He was led into the interview room and the MPs went through the lock-him-to-the-table routine again. He seemed more aware than last time. Grumpy, but aware. I said, “General, this is Katrina Mazorski, who will serve as co-counsel. She’s a lawyer and she speaks Russian.”
He studied her for five sullen seconds before he exploded. “You’re shitting me.”
I had started to open my lips when Katrina held up her hand to shush me. She calmly said, “What part of that confused you?”
He rolled his eyes and said to me, “Christ, you stupid bastard. My life’s on the line, and you hire some groupie slut from a rock concert.”
“Ahh… it’s my looks that bother you?” She smiled. “That’s so surface. How about this? I got my law degree from U of Maryland-night school, no less. And I’ve only spent two years practicing law. Can you believe it? I can barely believe it. Now you can piss in your pants.”
He and I both stared at her in shocked disbelief. Like I needed this. She was going to give him a heart attack. She continued, “Consider this, however. I’ve won ninety percent of my cases and was top of my class at U of Maryland. No, it’s not Harvard Law, but if Harvard hadn’t been so damned expensive that I had to turn it down, who knows?”

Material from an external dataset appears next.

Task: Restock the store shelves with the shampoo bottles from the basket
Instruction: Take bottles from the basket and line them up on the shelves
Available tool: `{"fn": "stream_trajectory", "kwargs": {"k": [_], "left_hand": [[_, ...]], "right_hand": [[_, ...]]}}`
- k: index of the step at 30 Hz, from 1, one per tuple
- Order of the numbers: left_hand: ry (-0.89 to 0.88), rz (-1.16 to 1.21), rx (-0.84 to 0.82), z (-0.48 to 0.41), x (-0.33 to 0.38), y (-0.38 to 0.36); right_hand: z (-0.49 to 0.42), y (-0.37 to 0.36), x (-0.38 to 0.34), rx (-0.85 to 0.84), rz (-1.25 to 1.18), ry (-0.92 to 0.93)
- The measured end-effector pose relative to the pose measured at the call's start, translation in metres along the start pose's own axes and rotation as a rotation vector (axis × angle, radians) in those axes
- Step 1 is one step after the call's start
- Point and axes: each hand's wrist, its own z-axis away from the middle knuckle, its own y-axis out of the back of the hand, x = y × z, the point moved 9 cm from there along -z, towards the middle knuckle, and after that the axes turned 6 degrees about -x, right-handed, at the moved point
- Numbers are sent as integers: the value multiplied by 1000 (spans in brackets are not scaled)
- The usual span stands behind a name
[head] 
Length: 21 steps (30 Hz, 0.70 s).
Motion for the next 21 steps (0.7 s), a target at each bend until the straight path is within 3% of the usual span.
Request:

He started to say something, she held up a hand, and said, “I have an IQ of 170, rate a 4.0 on the State Department Russian fluency exam, and I kick ass in court. Relax and have faith in Major Drummond’s judgment. He doesn’t tell you how to interpret satellite photos or whatever the hell you do, so why are you questioning his judgment in attorneys?”

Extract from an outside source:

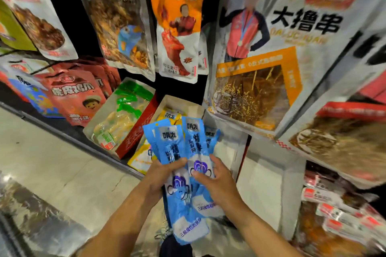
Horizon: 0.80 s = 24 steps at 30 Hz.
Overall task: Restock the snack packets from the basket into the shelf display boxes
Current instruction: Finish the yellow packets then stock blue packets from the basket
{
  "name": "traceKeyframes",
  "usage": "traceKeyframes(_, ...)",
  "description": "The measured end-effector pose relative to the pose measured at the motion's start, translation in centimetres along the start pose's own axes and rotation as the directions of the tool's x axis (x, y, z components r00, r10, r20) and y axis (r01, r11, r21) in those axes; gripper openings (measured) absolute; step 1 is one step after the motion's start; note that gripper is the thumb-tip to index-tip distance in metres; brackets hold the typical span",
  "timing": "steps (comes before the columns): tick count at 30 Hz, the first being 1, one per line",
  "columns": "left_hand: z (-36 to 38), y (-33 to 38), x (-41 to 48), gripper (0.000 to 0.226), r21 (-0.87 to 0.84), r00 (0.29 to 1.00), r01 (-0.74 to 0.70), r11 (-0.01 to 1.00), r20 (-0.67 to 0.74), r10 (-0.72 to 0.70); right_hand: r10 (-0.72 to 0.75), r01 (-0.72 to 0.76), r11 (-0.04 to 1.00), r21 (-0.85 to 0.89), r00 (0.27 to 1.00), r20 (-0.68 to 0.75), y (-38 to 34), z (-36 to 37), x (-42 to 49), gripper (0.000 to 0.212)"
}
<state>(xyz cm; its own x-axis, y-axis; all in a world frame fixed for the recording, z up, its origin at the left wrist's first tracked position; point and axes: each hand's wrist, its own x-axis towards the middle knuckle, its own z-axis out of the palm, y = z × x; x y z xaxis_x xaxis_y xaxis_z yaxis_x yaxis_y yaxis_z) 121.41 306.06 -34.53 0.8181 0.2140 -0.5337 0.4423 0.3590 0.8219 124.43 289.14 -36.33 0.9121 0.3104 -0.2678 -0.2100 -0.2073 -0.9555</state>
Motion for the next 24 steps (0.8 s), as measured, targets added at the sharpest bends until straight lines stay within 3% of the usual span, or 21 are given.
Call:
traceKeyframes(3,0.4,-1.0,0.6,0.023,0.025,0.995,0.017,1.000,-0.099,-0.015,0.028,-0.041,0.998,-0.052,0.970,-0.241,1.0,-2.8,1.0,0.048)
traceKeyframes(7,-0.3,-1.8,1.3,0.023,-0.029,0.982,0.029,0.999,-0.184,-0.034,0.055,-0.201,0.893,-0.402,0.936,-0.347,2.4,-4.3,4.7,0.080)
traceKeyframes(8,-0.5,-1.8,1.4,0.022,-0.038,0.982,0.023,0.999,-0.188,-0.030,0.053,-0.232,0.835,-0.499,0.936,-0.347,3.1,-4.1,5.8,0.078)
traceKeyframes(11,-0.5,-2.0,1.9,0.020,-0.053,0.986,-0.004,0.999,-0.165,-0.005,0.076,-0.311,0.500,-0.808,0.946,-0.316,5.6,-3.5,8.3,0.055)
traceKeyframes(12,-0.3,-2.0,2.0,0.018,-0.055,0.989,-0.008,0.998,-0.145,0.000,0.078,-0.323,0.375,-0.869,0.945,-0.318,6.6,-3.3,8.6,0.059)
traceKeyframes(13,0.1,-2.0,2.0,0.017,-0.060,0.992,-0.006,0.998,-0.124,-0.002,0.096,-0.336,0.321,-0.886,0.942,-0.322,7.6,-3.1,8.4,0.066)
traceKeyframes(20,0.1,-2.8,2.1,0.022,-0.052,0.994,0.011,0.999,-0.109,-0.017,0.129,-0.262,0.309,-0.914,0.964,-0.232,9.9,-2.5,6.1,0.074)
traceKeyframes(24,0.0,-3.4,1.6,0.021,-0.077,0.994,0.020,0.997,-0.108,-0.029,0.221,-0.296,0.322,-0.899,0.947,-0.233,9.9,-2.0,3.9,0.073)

I looked at Morrison, and his jaw was agape. I said, “How you doing, General?”
“Huh?”
“How you doing?”
“Shitty.”
“That’s prison for you. At least you don’t have some three-hundred-pound cellmate named Bubba who wants to give you a colorectal exam.”
He stopped staring at Katrina and faced me. “I have no television. They won’t give me anything to read. I just sit in my cell and go fucking crazy.”
“Right… that’s their game. They want you so freaking lonely and bored you’ll turn diarrhetic when they interrogate you.”
“And what are you going to do about that?”
“About what?”
“I’m a brigadier general in the United States Army, asshole. That’s supposed to mean something. Get off your stupid ass and do something.”
“Like what?”
“You tell me the answer to that. Get me a fucking TV. Get me books. Get me a cellmate, something, anything to keep me from going mad.”
“The Chief of Staff of the Army couldn’t get you a TV. This is part of the process.”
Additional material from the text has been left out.